As it stands, I’m not sure if this is a bug. multiprocessing does allow for some extensibility, however I’ve yet to figure out the right song and dance to make it all work. If there’s interest, I can do a deep dive into the guts of multiprocessing in another blog.

No Read?

As an aside, what happens if we comment out the following lines?

 for item in cache:
     pass

If our theory is correct, then Python will not have to build references to the individual records in the cache, and the memory will not be copied. Note that this trick will only work in the Process version because the Pool.map version will always pickle the memory.

#!/usr/bin/env python
# -*- coding: utf-8 -*-

from multiprocessing import Process
from time import sleep

# The size of the cache created when calling range(CACHE). To ensure that your
# processes is visible on your system, you will need to adjust this value.
# Start with the CACHE value below and keep adding 0s until anywhere between
# 5-10% of your memory is consumed. You may also want to reduce the PAUSE
# value below to make this tuning easier. Note that IT IS VERY EASY TO RUN
# YOUR SYSTEM OUT OF MEMORY THIS WAY, so save everything before attempting.
CACHE = 10000

# The number of subprocesses forked.
PROCESSES = 5

# The number of seconds to pause in order to display the allocated memory in
# the system monitor.
PAUSE = 3

def job(cache):
    '''
    An artificial job that sleeps for a second and then reports memory usage.
    '''
    # With these lines omitted, the copy on read issue won't occur because
    # python will not build references as a result of reading the memory.
    '''
    for item in cache:
        pass
    '''

    # Wait for the system monitor.
    sleep(PAUSE)

def main():
    '''
    Entry point.
    '''
    # Create a global shared memory cache.
    cache = range(CACHE)
    sleep(PAUSE)

    # Run the jobs using Process and not map.
    for index in range(PROCESSES):
        process = Process(target=job, args=(cache, ))
        process.start()

if __name__ == '__main__':
    main()

As expected, no cache duplication:

no_read

Consideration the Second: Speed

If our cache is large, then accessing it needs to be fast.

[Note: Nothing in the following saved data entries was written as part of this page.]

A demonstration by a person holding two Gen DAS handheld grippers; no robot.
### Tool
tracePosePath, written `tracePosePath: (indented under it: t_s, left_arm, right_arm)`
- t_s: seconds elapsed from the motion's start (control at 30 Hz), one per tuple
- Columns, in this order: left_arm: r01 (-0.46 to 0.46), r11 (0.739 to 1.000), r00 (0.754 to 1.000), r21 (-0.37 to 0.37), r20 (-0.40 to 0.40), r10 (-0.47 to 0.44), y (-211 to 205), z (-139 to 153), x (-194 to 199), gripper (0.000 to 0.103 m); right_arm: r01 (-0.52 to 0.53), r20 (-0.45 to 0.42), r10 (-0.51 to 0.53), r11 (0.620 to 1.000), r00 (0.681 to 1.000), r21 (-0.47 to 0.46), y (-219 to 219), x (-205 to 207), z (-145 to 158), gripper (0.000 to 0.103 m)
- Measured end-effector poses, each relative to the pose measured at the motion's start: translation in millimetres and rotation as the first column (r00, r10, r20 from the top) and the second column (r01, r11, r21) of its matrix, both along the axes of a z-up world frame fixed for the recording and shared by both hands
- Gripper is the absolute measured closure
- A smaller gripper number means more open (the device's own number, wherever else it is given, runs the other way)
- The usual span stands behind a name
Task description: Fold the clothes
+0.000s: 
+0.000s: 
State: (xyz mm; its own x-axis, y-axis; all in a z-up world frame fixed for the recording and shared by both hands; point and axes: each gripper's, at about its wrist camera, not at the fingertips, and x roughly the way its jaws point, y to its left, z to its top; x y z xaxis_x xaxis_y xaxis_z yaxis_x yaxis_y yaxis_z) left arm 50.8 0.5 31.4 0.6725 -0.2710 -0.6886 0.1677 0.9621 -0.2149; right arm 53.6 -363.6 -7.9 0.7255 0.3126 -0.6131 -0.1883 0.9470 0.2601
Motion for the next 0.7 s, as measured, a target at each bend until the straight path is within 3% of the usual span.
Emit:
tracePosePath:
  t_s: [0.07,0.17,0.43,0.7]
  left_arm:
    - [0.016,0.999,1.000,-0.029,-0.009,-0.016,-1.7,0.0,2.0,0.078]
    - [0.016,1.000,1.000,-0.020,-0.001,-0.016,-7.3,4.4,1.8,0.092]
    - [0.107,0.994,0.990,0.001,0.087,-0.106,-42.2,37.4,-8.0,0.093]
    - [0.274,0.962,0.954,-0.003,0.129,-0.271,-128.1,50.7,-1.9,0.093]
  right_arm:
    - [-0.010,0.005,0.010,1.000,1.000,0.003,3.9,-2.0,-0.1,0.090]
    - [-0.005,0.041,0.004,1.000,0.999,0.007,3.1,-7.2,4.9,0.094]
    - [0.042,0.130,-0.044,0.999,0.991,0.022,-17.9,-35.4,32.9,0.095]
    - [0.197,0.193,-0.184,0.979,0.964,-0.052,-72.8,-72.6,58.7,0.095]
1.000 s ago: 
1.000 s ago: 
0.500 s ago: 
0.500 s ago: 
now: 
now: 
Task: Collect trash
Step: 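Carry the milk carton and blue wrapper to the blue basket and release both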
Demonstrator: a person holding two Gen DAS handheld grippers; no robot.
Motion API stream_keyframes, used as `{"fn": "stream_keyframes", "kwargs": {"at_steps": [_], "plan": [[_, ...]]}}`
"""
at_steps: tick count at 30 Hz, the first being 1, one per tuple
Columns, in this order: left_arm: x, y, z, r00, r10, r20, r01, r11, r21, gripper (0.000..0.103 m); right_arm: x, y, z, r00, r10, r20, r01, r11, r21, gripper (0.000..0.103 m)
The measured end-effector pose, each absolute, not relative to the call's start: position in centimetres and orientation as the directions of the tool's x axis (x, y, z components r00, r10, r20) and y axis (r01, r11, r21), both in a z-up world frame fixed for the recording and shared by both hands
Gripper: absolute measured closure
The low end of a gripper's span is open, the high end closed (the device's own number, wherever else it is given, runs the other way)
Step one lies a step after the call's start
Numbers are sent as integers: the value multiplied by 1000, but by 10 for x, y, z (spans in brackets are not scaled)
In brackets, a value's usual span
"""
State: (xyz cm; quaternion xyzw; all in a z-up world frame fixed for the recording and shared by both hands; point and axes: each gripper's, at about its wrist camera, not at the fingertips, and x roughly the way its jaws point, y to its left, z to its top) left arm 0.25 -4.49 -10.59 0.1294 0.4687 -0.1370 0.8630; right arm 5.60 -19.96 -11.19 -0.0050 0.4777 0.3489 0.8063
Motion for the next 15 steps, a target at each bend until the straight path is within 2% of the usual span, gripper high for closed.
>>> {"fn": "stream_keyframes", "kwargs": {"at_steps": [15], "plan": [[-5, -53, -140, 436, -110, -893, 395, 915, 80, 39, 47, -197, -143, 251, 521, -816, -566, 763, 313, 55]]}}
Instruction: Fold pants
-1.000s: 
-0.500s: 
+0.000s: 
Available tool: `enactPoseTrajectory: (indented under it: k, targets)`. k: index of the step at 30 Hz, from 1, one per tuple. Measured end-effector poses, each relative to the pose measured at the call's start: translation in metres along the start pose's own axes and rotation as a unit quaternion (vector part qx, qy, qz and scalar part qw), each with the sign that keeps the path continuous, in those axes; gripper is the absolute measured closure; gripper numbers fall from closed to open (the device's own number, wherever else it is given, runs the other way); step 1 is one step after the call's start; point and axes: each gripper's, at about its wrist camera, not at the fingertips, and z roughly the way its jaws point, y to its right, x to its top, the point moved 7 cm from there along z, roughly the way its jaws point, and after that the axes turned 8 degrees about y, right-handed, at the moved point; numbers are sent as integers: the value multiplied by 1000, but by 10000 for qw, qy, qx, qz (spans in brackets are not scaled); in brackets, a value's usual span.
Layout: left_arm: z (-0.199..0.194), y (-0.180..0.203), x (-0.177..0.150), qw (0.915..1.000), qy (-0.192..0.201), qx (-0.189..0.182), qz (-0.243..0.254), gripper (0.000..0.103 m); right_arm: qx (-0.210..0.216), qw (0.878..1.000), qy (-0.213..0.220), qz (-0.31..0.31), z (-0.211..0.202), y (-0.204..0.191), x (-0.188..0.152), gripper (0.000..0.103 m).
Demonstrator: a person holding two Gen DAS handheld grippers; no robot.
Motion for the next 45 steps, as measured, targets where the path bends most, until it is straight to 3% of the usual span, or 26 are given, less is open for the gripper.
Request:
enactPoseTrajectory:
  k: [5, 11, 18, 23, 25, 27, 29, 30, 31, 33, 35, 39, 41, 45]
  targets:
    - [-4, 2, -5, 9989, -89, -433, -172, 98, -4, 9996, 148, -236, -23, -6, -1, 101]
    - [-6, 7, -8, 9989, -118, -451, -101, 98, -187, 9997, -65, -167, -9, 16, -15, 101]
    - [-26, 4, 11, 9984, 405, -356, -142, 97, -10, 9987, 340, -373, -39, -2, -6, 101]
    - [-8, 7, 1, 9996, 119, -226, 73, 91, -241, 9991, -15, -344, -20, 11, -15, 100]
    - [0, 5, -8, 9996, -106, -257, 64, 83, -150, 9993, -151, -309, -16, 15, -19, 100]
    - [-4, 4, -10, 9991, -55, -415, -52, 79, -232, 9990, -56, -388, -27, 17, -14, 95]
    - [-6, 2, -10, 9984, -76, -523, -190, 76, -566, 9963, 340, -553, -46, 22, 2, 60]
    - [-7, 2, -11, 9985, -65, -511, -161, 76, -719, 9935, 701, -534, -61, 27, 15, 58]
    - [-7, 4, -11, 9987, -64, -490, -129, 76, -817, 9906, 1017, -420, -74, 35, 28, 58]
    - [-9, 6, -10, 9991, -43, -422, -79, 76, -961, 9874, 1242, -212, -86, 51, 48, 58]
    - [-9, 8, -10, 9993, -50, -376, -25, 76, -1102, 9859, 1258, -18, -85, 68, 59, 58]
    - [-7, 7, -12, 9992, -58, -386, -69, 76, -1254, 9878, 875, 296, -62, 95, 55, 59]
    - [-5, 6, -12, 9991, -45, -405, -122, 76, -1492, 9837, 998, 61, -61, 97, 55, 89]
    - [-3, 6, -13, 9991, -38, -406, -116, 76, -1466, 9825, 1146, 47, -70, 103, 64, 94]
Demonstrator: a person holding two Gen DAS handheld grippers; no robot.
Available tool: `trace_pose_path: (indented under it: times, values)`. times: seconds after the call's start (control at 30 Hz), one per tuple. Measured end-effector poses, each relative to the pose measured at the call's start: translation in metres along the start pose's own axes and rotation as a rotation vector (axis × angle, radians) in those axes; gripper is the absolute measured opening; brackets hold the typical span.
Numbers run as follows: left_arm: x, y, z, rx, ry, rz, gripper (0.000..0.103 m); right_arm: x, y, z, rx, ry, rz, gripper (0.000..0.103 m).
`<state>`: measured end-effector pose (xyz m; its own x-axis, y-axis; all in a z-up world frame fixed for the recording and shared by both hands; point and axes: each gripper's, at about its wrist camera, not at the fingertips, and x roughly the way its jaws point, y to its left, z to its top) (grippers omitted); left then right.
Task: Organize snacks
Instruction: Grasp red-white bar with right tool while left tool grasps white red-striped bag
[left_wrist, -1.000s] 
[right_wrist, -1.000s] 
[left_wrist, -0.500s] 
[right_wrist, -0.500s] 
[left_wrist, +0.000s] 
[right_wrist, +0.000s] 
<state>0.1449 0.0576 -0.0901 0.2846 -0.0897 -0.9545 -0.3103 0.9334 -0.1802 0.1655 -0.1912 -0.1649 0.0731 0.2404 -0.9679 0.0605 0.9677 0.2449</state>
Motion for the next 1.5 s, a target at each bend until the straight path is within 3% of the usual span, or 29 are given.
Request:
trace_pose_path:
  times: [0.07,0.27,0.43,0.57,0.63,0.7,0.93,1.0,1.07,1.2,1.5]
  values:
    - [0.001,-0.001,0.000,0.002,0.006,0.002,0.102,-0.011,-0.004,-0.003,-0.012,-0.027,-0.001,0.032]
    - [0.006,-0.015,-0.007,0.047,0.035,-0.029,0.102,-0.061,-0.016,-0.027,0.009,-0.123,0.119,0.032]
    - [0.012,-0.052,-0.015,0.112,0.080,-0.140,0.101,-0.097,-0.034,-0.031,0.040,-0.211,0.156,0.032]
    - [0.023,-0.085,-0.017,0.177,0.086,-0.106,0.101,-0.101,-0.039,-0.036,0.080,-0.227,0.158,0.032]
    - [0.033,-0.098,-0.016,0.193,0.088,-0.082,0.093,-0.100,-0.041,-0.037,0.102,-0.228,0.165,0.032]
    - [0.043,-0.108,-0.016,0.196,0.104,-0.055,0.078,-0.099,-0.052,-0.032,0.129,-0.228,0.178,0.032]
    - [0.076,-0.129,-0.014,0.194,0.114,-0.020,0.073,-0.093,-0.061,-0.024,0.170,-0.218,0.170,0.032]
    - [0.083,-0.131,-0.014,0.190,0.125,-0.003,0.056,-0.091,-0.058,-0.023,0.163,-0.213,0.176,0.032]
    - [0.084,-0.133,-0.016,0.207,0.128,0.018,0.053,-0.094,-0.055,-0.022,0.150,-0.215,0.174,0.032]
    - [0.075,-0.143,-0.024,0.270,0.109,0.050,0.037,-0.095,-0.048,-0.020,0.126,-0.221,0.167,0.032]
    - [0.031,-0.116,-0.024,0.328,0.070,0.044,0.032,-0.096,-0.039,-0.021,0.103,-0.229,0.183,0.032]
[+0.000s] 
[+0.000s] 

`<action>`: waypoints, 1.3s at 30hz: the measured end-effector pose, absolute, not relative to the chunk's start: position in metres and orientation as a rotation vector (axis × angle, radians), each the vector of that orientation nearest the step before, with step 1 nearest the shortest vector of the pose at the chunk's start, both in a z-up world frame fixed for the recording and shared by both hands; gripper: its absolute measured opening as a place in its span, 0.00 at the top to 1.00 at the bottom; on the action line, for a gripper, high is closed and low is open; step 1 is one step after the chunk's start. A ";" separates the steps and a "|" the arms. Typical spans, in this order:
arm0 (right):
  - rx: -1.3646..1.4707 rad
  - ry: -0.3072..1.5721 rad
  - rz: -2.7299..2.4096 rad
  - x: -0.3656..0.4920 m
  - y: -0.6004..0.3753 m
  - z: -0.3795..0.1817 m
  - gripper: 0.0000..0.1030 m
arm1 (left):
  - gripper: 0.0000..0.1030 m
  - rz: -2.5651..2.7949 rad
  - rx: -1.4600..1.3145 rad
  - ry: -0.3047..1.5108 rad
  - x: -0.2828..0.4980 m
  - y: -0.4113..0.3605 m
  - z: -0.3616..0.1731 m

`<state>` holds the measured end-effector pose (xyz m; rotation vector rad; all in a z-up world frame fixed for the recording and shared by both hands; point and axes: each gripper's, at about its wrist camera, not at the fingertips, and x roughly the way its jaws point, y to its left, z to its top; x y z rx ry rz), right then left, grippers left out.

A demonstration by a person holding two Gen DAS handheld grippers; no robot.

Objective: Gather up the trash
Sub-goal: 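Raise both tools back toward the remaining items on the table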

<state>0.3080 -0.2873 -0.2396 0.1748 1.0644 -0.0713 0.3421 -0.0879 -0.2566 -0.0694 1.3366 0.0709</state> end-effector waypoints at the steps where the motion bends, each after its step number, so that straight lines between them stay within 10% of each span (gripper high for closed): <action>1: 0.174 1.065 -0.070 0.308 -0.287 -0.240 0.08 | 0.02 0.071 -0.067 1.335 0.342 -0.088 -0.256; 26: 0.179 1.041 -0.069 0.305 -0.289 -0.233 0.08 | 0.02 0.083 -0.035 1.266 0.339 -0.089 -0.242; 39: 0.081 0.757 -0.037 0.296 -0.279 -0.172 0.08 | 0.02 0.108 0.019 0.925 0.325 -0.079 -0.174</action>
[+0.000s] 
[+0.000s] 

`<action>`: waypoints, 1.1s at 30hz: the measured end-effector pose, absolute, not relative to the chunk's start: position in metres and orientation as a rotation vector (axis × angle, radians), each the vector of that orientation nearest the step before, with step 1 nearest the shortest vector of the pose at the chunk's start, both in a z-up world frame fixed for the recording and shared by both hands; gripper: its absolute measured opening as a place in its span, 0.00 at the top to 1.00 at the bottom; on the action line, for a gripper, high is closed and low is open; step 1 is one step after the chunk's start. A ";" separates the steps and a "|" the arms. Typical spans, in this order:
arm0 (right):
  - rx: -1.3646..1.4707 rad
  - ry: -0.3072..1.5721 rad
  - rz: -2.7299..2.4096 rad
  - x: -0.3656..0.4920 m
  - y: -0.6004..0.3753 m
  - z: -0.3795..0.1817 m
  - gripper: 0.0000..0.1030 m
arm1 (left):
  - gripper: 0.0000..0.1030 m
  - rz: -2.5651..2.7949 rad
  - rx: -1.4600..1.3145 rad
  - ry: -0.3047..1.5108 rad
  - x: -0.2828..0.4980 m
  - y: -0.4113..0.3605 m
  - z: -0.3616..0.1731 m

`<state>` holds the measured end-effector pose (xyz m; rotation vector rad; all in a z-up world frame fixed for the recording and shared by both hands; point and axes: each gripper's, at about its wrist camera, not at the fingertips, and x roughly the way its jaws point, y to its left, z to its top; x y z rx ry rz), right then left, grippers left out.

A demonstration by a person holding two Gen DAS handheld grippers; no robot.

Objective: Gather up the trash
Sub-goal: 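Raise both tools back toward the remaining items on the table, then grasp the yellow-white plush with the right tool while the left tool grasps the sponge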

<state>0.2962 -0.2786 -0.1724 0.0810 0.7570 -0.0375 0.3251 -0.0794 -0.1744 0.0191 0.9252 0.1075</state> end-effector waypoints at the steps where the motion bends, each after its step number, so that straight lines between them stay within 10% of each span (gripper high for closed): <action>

We’ve already tackled part of this problem by setting lock=False above, with the assumption that the cache will be read only. That takes care of the issues associated with subprocesses contending for read. Now we’ll look at the process of getting the data from the Array into the Python subprocess.

Time for more speculation on my part. Under the hood, Array is actually a primitive C array allocated with malloc. When the Python subprocess iterates over this array, it creates an internal Python integer, which takes time.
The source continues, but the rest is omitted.